Mix. Es posible que lo que está ocurriendo ahora sea una combinación de esas cosas. El precio del gas –para tomar un gran tema del momento– en la Argentina es, objetivamente, disparatadamente bajo. En ese diagnóstico hay consenso. Actualizar las tarifas en forma abrupta es, obviamente, políticamente difícil: los consumidores no pueden, o no quieren, pagar, y se resisten; el clima político se enrarece y los dirigentes –los sectoriales y los de la política– buscan réditos políticos apoyando las protestas o se inquietan haciendo cálculos sobre su futuro cercano y reaccionan en consecuencia. El Presidente pide “vivir con la verdad” por dolorosa que sea; obviamente, su verdad no es la de quienes tienen que hacer frente a aumentos súbitos de sus costos de vida. Por otro lado, la escasa gravitación de los partidos políticos sobre la población es también un dato de la realidad; como el Gobierno no siente la necesidad de respaldarse en los partidos y de consensuar sus decisiones con sus aliados, la única herramienta que parece tener a mano para dar respuesta al malestar social es su estilo de comunicación, que está siendo tensado al límite. En esas respuestas, al Gobierno se lo ve balbuceante, inseguro y limitado. De ahí a la conclusión “este gobierno carece de capacidad para gobernar” no hay más que un paso. Esa es, en definitiva, la debilidad política del Gobierno.
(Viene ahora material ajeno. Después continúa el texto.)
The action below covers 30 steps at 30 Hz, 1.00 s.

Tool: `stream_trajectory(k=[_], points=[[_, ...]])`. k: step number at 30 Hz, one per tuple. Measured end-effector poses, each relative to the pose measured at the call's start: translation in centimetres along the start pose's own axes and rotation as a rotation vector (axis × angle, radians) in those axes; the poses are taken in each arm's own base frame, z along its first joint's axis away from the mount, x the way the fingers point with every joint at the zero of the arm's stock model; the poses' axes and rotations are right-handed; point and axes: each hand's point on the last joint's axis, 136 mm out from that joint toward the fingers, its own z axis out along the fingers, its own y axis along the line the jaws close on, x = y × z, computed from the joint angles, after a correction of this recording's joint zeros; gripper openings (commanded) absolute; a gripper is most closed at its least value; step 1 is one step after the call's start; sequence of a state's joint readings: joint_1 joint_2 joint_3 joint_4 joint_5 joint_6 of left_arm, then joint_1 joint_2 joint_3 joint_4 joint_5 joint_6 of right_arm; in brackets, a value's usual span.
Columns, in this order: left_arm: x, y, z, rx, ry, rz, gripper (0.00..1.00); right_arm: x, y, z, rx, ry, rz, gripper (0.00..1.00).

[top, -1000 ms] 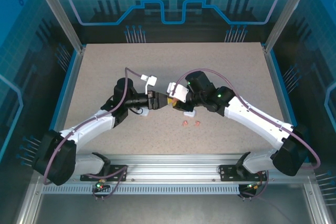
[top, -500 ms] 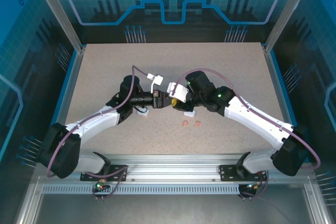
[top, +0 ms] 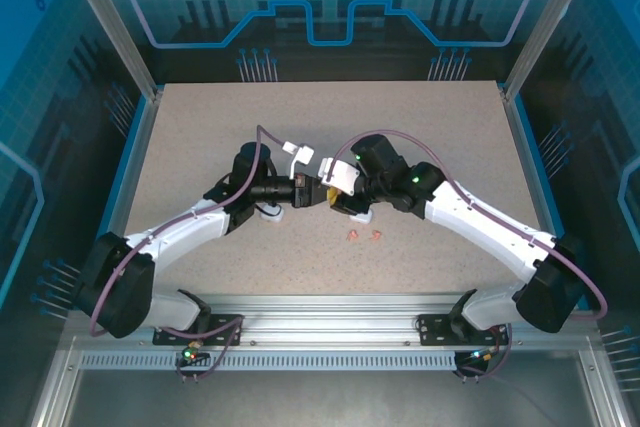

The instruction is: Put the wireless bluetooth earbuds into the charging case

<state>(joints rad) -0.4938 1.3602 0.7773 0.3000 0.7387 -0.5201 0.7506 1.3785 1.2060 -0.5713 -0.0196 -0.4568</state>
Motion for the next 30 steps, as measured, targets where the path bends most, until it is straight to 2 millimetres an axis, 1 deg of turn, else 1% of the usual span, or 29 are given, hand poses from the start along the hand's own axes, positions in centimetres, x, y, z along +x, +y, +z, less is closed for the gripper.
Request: stream_trajectory(k=[2, 5, 8, 11, 14, 17, 23, 26, 30], points=[[0.1, -0.3, 0.0, 0.003, 0.001, 0.011, 0.00, 0.1, -0.1, -0.1, -0.011, -0.005, 0.021, 0.68], [-0.2, -1.0, -0.2, 0.008, -0.013, 0.055, 0.00, -0.1, -0.6, -1.1, -0.010, -0.039, 0.056, 0.80], [-1.0, -1.9, -0.9, -0.001, -0.054, 0.118, 0.00, -0.6, -0.9, -3.3, 0.008, -0.116, 0.087, 0.90], [-1.8, -2.7, -1.8, -0.010, -0.105, 0.196, 0.00, -0.9, -0.9, -6.1, 0.034, -0.225, 0.125, 0.99], [-2.0, -3.3, -2.5, -0.019, -0.147, 0.273, 0.00, -0.9, -1.2, -8.3, 0.061, -0.325, 0.166, 1.00], [-2.0, -3.5, -3.0, -0.028, -0.177, 0.342, 0.00, -1.0, -1.4, -9.4, 0.065, -0.392, 0.205, 1.00], [-1.1, -4.7, -3.6, -0.029, -0.209, 0.511, 0.00, -2.1, -1.4, -9.8, 0.037, -0.454, 0.214, 0.99], [-0.8, -5.4, -3.9, -0.020, -0.222, 0.587, 0.00, -2.4, -1.2, -9.5, 0.007, -0.456, 0.213, 0.97], [-0.7, -5.8, -4.1, -0.020, -0.239, 0.661, 0.00, -3.7, -1.4, -9.0, -0.027, -0.460, 0.196, 0.96]])
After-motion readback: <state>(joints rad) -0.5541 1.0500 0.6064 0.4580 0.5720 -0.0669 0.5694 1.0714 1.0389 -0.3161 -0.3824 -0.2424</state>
Contraposición. Entre tanto, los precios suben –entre otras cosas, porque aumentos como los de las tarifas del gas, aunque estén temporariamente reprimidos, generan expectativas inflacionarias– y la devaluación del peso, del orden de magnitud del 50%, fogoneó la inflación. Aquí es difícil demarcar el lado técnico del lado político de las decisiones. Desde hace no menos de setenta años, la Argentina está sometida a expectativas contrapuestas en materia de tipo de cambio. Muchos sectores productivos claman por un peso devaluado; frente a eso, gran parte de la población es hipersensible a un peso débil y, en los hechos, el nivel general de precios se acomoda rápidamente al tipo de cambio. Para el argentino de la calle, un tipo de cambio “competitivo” equivale a un menor poder adquisitivo de sus ingresos; más que en otros países, aquí devaluación es igual a suba de precios. En términos macroeconómicos, el balance entre esas demandas contrapuestas es complejo; traducidas a votos, los industriales pierden, mientras los gobiernos que sostienen el tipo de cambio ganan. El actual gobierno comenzó su ciclo con una corrección devaluatoria; ahora, adicionalmente, reclama a los productores que refrenen la suba de precios, como si hacerlo fuese un mero asunto de buena voluntad.
Se tiene la impresión de que el problema no tiene una solución única; finalmente, es una decisión política, elegir o no el camino de la estabilidad.
Tal vez el Gobierno siga apostando a su opción política inicial: confiar en sus propias fuerzas y en el respaldo de una sociedad abierta, eludir toda enunciación de planes y estrategias. O tal vez estemos en medio del pasaje a otro enfoque: más política en la gestión. Con el riesgo de que eso se traduzca en algo así como: más de la misma Argentina que conocemos.